As you know, all Western energy sanctions against Russia have had little effect on the volume of extraction and export of these resources and raw materials. Moreover, the leadership of the Russian Federation, on their own initiative, will reduce oil production in response to the hostile actions of the Western coalition. In other words, the low effectiveness of the oil embargo and the price cap after a few weeks and months after their implementation becomes very evident. However, the US Treasury thinks differently and explains its position in a paradoxical way.

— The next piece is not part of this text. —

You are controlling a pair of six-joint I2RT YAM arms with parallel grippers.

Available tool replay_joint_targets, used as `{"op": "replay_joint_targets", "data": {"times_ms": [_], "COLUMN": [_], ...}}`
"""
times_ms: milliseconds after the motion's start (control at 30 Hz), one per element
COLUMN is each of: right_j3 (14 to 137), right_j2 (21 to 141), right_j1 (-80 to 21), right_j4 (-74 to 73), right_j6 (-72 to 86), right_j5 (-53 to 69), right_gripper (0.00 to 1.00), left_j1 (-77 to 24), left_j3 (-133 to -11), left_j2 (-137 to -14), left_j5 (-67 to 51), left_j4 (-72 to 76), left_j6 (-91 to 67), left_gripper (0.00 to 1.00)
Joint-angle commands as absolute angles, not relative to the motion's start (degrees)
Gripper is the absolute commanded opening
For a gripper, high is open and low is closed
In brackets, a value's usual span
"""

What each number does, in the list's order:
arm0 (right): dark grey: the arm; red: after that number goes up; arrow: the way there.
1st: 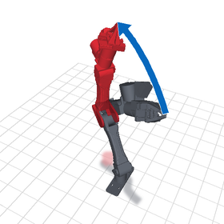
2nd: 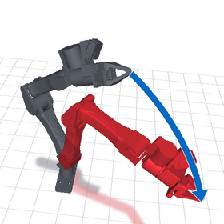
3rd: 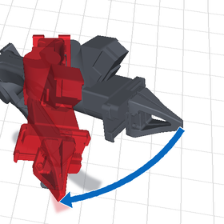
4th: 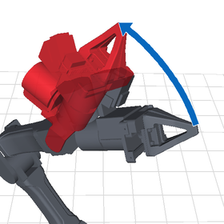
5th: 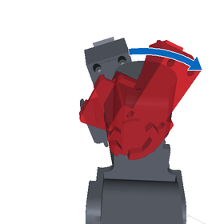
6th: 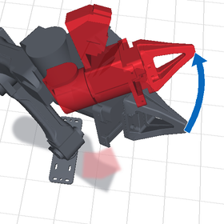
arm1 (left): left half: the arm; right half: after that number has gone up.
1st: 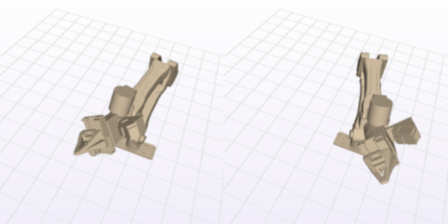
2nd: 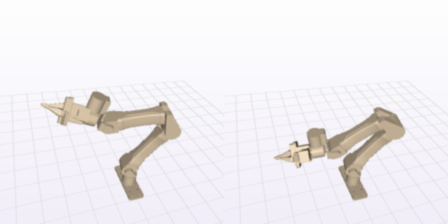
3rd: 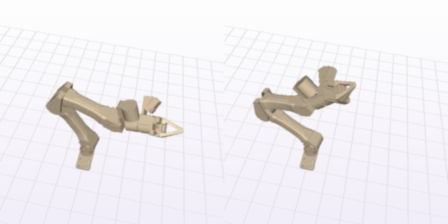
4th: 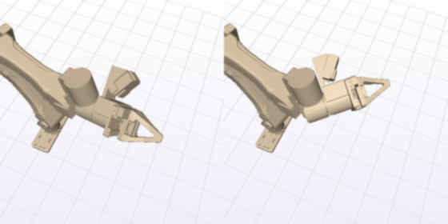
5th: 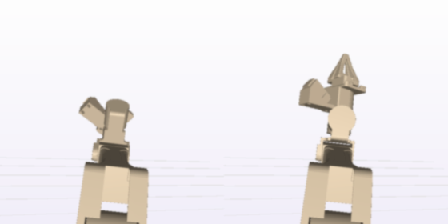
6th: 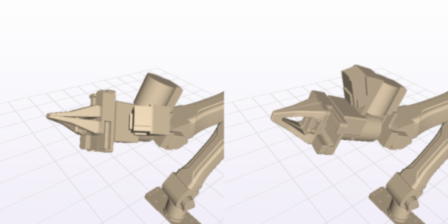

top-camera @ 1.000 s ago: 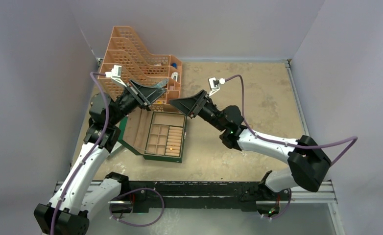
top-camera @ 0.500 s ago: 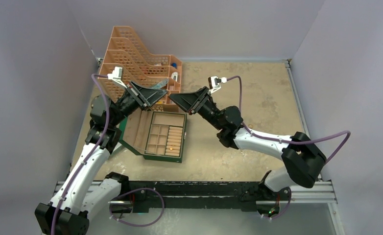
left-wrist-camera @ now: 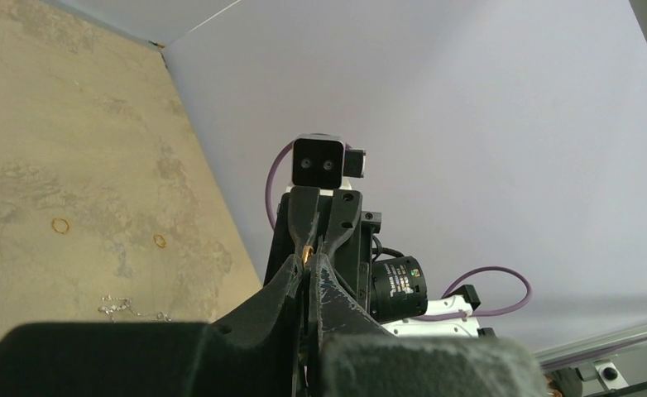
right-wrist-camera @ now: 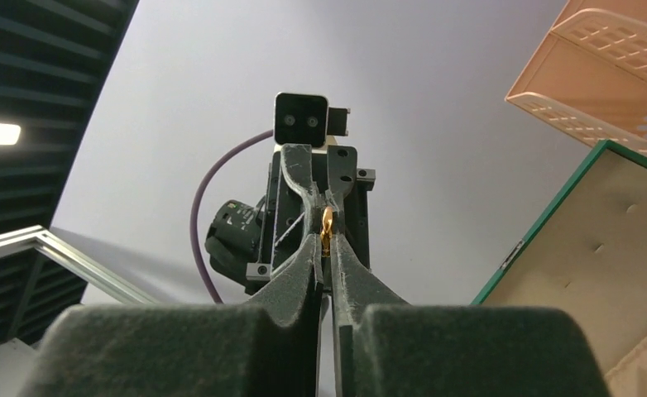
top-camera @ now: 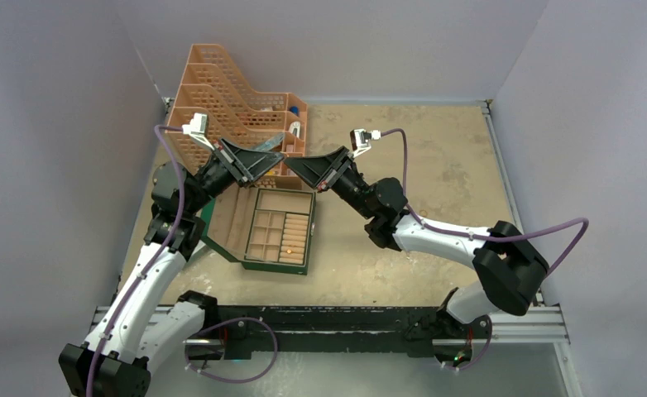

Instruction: Organize the mixed jewelry

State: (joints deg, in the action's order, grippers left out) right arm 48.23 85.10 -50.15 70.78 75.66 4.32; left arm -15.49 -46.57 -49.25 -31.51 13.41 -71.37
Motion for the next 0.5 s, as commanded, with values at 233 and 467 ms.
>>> {"op": "replay_joint_targets", "data": {"times_ms": [233, 467], "right_j3": [49.82, 50.58], "right_j2": [82.2, 76.45], "right_j1": [-50.1, -45.72], "right_j4": [72.1, 55.81], "right_j6": [71.3, 55.75], "right_j5": [3.64, 12.09], "right_gripper": [0.0, 0.0], "left_j1": [-15.47, -15.47], "left_j3": [-44.14, -51.29], "left_j2": [-46.25, -39.9], "left_j5": [-31.97, -16.49], "left_j4": [15.56, -7.38], "left_j6": [-69.53, -53.22], "left_gripper": [0.15, 0.78]}}
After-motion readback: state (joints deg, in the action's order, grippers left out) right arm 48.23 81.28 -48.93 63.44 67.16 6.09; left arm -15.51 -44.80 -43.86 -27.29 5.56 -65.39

First, the US Treasury believes that price caps and embargoes work no matter what. Second, the fact that world oil markets are fully supplied, including Russian raw materials, to the United States only shows their merit. Simply put, foreign officials view the price cap as a cost limit to limit Moscow’s revenue, but not overseas deliveries, preventing shortages and listing growth.
After the first shock of the imposition of sanctions and market turmoil, Russia’s exports have stabilized and continue to grow and gradually recover. But this fact does not worry Washington, they continue to demonstrate their confidence that it was supposedly planned that way. The main thing, according to foreign financiers, is that “the Russian Federation does not make a profit.”
However, this claim is also untenable, as a recent study by scientists from Columbia University proved that domestic companies sell most of the commodity cargo above the ceiling price. Therefore, apparently, Washington will have to keep pretending that it wanted to achieve exactly the result that is now on the market.